Without symptoms information, there’s no basis to initiate medical therapy or decide if it’s adequate. Symptom frequency should be available for a baseline period. The level of asthma severity can’t be defined and long-term therapy can’t be guided by knowing only the frequency and duration of symptoms during attacks or exacerbations.
• Quality indicator No. 3: What percentage of medical records documents absenteeism? What percentage of medical records addresses ability to participate in play and recreation?
Knowing when to step up or step down therapy requires information about symptoms and the patient’s daily life. For instance, how often has a child missed school or a parent missed work due to asthma? Has the mother had to quit work to be available to care for her child? How often does an adult with asthma attend work but perform at a lower level of productiveness?
A surprising number of medical records don’t record absenteeism from work or school. Even fewer identify the frequency of missed sports .activities or changes in recreation plans or reduced levels of play due to asthma symptoms. It’s your responsibility to ask and to document the response.
• Quality indicator No. 4: What percentage of medical records has some indication that allergens and triggers have been discussed or identified?
Knowledge of allergens and asthma triggers is important for the control of many patients’ asthma. Yet review of medical records showed that less than 10 percent of people with asthma have specific discussions with their physicians about allergens and asthma triggers or an indication of an allergy evaluation.1
All patients with persistent asthma should have some exploration of the potential allergic basis of their disease,3 such as documentation of the presence or absence of allergy-related symptoms, discussion of the seasonal variation in asthma symptoms, or a referral to an allergist for a more extensive evaluation. Lack of attention to triggers and allergens is likely to result in inadequate control and possibly to overmedication.

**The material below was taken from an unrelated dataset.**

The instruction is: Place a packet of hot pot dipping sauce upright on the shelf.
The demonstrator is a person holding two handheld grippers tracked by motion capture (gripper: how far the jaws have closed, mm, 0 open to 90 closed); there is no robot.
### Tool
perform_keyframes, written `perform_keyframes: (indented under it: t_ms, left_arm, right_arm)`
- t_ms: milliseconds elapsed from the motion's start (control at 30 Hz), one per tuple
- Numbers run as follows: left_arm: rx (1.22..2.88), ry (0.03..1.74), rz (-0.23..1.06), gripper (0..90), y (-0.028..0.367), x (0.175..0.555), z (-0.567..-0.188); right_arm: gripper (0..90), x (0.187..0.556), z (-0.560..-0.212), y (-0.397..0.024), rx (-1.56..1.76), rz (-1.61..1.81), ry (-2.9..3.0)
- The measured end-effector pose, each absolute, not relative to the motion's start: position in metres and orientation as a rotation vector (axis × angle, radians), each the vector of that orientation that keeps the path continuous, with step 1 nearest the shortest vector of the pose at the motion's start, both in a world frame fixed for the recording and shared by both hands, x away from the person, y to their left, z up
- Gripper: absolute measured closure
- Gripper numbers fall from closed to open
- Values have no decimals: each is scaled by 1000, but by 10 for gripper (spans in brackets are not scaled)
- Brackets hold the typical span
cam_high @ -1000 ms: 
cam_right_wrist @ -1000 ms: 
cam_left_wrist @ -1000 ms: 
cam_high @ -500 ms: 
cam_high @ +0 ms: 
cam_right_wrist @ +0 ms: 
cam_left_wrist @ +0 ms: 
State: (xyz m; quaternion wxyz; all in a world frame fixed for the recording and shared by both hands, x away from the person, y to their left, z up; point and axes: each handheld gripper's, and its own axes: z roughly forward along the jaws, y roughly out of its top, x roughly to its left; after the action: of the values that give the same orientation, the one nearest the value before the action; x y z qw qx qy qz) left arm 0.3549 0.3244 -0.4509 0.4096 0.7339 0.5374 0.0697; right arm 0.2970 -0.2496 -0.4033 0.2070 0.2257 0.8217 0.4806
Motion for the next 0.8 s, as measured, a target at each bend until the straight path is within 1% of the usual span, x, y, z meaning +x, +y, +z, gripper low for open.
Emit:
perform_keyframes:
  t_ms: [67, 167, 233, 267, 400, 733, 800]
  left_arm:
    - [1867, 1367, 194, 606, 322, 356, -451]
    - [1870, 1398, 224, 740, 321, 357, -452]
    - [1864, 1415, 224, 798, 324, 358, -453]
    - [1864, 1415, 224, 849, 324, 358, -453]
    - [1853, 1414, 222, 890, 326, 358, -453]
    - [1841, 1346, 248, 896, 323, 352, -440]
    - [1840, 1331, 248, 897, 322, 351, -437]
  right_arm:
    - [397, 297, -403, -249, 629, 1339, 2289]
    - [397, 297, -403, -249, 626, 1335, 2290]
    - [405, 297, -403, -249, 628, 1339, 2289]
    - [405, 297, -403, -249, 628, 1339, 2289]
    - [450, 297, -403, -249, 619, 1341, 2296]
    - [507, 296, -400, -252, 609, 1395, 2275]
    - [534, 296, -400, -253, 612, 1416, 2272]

• Quality indicator No. 5: What percentage of patients has documented asthma education including observation of inhaler technique?
Asthma education appears to enhance self-management skills and reduce urgent and emergency visits for asthma.4 Something as seemingly simple as having patients demonstrate proper inhaler technique can have a significant effect on medication management.4
• Quality indicator No. 6: What percentage of patients has a scheduled follow-up visit after an urgent care or emergency department visit or a hospitalization?
While an asthma attack may prove a good moment to educate, patients’ attention may be limited during a crisis. Therefore, asthma education will likely require a scheduled follow-up visit.
Using these simple quality indicators can develop a basis for asthma care discussions with almost any clinician.
Dr. Yawn is director of research at the Olmsted Medical Center, Rochester, Minn.